Consider the entries given below. Count the lines that include "target" and give only the count.

(Beginning of Exercise input)

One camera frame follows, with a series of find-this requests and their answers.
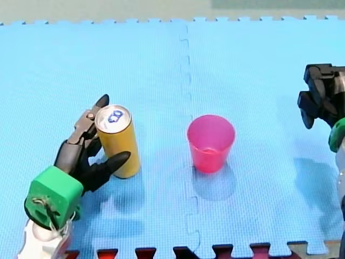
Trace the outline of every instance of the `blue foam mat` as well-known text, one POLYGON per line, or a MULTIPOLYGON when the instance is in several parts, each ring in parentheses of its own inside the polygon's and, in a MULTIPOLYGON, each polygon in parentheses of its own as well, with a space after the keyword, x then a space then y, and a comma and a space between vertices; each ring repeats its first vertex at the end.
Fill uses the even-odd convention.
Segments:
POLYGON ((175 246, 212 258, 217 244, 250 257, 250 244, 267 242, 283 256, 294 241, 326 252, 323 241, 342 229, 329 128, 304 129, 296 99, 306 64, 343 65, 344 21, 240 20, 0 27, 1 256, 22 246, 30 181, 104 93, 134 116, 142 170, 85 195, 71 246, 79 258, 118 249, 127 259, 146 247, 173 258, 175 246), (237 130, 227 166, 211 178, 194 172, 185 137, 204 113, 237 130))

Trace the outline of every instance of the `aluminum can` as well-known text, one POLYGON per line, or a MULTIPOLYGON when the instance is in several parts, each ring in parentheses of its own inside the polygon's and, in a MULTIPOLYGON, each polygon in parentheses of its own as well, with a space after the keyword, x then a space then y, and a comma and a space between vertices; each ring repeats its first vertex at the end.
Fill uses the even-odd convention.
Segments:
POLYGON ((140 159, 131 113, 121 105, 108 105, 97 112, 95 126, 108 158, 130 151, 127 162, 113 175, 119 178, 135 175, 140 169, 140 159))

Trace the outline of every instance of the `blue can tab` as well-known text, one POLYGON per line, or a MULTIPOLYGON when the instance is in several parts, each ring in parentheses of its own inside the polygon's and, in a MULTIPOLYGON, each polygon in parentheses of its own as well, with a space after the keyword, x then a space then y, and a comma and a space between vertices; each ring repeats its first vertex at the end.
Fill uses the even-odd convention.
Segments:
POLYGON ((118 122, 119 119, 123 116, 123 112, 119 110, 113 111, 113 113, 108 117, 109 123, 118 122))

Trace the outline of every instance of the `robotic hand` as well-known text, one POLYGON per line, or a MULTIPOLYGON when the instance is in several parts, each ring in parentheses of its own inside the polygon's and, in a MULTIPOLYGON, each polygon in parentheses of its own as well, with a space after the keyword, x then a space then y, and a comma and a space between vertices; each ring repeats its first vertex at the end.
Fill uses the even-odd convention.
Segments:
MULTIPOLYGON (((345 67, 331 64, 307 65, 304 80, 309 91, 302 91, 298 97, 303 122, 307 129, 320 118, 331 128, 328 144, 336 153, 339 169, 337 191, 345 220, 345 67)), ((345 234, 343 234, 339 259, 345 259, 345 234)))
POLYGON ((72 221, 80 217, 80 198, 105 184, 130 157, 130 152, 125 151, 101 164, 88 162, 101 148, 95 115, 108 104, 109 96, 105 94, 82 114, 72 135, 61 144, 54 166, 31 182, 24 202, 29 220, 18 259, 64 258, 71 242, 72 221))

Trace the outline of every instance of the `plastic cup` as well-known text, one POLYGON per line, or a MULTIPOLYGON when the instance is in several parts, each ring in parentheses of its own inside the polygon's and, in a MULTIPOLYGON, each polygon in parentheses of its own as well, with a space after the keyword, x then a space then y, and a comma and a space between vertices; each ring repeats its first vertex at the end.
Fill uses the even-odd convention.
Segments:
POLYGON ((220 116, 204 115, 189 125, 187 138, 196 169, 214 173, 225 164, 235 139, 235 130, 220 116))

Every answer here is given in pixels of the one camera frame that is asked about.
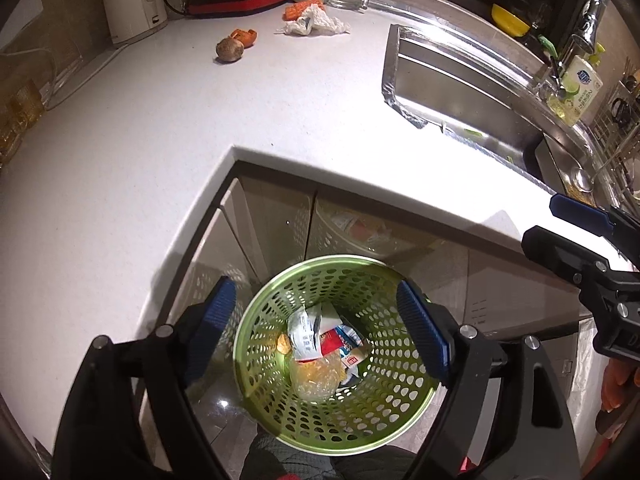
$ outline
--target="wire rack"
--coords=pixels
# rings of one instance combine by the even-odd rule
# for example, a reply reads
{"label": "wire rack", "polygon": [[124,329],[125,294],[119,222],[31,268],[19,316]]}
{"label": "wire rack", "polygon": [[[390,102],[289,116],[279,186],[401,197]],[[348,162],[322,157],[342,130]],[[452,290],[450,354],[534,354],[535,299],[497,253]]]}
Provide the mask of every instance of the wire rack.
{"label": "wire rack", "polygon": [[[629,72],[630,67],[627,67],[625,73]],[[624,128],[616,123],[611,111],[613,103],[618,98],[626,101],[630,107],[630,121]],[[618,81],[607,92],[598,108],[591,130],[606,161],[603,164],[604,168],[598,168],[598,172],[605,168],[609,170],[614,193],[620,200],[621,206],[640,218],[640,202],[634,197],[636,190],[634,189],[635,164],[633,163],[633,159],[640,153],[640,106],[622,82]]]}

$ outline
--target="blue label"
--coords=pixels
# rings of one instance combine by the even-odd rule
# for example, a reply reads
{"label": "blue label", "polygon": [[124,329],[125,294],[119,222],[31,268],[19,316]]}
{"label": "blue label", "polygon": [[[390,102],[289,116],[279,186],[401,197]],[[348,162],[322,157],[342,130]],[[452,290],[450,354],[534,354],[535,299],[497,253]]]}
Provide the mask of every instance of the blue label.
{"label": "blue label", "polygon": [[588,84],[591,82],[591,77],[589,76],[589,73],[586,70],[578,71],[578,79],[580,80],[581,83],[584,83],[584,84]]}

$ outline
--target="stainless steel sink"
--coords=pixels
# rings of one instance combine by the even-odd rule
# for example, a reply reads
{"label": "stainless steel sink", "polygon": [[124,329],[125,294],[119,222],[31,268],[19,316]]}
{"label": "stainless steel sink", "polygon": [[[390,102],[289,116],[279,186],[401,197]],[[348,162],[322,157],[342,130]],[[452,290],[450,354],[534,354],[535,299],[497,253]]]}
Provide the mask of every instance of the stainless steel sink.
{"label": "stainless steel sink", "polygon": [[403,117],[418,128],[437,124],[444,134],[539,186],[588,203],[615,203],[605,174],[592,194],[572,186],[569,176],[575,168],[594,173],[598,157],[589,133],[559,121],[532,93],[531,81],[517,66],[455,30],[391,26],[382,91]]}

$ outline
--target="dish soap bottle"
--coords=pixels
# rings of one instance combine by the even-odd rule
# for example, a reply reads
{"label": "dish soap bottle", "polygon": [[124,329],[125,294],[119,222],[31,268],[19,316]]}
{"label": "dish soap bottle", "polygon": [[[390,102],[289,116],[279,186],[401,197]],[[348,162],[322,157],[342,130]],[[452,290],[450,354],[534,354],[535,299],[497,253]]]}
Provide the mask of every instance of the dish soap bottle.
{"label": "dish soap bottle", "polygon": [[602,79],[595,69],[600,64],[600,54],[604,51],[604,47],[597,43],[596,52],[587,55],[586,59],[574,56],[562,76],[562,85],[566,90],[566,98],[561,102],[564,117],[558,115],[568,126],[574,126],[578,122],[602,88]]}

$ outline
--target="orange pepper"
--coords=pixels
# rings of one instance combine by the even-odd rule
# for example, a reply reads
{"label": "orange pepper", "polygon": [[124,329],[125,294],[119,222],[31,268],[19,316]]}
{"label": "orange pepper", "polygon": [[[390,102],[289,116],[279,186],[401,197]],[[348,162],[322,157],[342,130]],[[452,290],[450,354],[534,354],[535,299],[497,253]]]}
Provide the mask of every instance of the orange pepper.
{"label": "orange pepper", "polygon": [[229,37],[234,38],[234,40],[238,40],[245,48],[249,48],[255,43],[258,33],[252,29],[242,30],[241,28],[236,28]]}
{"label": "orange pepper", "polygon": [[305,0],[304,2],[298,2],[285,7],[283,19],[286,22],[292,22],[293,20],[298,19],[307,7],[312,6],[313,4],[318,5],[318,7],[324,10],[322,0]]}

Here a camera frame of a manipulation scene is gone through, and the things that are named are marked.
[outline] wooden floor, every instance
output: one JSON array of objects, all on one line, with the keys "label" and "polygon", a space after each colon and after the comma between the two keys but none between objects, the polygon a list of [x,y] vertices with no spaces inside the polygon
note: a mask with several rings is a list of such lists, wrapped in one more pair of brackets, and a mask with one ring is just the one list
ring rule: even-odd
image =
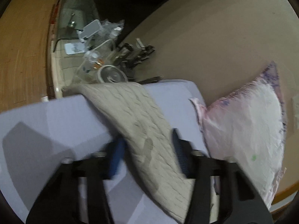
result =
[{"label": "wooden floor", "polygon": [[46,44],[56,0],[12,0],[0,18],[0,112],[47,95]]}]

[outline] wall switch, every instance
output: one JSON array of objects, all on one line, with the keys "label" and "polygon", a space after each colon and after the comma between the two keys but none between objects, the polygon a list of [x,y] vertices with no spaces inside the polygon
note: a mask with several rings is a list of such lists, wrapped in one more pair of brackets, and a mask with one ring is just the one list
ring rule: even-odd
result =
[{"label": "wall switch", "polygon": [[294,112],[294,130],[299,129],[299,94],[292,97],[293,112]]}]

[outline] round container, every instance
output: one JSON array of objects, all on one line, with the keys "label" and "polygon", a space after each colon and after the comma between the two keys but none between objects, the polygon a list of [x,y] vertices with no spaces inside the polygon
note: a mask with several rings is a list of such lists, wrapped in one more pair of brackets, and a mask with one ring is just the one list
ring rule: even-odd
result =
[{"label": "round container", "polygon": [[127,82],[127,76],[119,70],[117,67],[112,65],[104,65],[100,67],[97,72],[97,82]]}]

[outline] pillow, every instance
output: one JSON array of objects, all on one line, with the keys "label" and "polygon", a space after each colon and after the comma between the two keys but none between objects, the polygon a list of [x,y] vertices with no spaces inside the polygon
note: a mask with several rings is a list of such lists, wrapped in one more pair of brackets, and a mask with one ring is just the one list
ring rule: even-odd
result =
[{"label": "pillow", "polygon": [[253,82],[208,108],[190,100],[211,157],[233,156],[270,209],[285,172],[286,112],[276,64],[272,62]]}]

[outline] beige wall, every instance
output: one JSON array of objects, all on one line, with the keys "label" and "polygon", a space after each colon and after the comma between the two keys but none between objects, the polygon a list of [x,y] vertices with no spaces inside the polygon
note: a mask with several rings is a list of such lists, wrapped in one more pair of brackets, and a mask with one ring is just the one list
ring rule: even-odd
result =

(End of Exercise input)

• **Final answer**: 5